> About this task: Find the lines of the material below that include the string "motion", then copy each one.

>>>>>

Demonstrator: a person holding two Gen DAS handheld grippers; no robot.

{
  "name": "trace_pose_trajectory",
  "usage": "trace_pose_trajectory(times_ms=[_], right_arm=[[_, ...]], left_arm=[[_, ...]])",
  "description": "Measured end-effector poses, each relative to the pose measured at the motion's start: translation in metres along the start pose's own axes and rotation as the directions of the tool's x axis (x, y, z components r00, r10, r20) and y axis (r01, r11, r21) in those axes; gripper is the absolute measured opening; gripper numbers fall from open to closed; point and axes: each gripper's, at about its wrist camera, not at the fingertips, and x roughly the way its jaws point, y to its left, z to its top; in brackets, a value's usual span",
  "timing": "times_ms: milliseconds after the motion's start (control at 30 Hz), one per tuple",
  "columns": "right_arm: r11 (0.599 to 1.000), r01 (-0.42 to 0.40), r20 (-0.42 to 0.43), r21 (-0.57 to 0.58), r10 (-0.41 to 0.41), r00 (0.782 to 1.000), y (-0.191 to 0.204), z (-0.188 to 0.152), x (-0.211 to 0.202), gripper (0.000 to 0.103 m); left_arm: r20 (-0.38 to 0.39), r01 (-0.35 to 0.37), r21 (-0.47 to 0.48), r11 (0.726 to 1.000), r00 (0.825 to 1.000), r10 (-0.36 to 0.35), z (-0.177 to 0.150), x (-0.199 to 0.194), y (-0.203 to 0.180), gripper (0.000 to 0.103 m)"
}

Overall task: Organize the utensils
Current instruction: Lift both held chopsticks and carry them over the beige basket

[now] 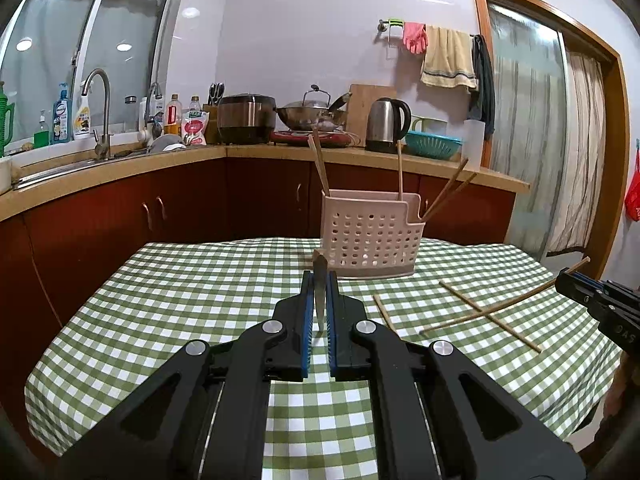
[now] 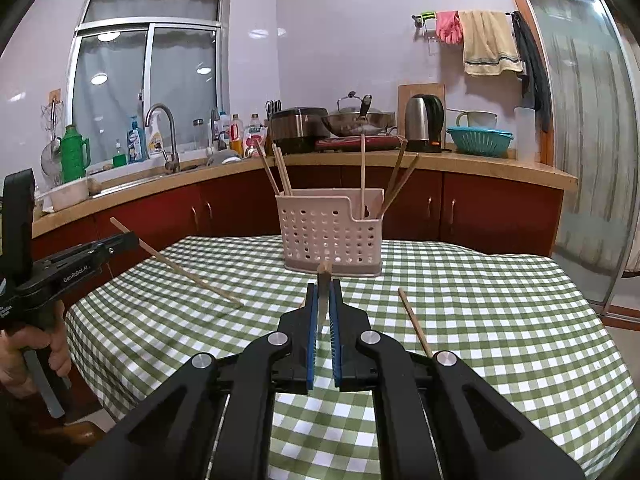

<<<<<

> Exercise answer:
  "description": "Measured end-effector poses, each relative to the pose measured at the motion's start: translation in metres along the start pose's own axes and rotation as the directions of the tool's x axis (x, y, z components r00, r10, r20) and y axis (r01, r11, r21) in those axes; gripper is the absolute measured opening; gripper numbers fall from open to closed; point and axes: each gripper's, at about its wrist camera, not at the fingertips, and x roughly the way its jaws point, y to its left, z to its top; in brackets, a value's usual span",
  "timing": "times_ms: milliseconds after the motion's start (control at 30 Hz), one per tuple",

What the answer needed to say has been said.